The play in itself was breathtaking: Hernández charged in from left field to catch a ball he at first lost in the bright lights, then threw it to second base to secure another, game-winning play. Rojas, positioned nearby, caught the ball just a split second before a opposing player barreled into him, knocking him to the ground.
This wasn't merely a great athletic moment, possibly the decisive turn in the series in the team's direction after looking for much of the games like the weaker team. To her, it was thrilling, politically and culturally, a much-required uplift for the community and for the city after months of immigration raids, security forces monitoring the neighborhoods, and a constant drumbeat of negativity from national leaders.
"The players put forth this counter-narrative," explained the professor. "Everyone saw Latinos displaying an contagious pride and joy in what they do, acting as leaders on the team, exhibiting a distinct kind of masculinity. They're bombastic, they're cheering, they're removing their shirts."
"This represented such a juxtaposition with what we observe on the news – raids, Latinos thrown to the ground and chased down.
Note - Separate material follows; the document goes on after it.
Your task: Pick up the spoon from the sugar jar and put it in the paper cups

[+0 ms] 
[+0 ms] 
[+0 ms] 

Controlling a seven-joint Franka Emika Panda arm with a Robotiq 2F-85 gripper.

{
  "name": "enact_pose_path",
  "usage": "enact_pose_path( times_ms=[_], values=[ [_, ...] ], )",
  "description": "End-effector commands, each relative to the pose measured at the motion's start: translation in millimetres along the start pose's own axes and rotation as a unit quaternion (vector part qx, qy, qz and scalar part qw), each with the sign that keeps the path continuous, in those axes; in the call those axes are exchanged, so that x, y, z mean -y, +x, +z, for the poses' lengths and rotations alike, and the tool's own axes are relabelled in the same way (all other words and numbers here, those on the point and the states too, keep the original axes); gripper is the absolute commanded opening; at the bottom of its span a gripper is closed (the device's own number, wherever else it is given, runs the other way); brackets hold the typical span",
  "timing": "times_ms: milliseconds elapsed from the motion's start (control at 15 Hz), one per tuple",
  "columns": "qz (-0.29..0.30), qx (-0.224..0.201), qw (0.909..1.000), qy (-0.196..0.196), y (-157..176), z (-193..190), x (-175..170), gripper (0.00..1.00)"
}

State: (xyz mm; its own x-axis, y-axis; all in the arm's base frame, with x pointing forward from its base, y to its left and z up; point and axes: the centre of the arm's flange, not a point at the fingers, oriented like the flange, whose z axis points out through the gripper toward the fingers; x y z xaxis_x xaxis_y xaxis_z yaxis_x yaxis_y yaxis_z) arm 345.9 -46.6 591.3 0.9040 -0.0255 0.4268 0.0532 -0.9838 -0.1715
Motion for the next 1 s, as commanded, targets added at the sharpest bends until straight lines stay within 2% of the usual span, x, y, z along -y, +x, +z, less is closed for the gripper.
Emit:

It is so simple to be disheartened these days."
However, it's exactly straightforward to be a team supporter these days – for Molina or for the many of other Latinos who show up regularly to matches and occupy as many as 50% of the venue's fifty thousand seats each time.
A Mixed Connection with the Team
When intensified immigration raids began in the city in early June, and military units were deployed into the area to respond to ensuing demonstrations, two of the local soccer teams promptly released statements of solidarity with immigrant families – while the Dodgers.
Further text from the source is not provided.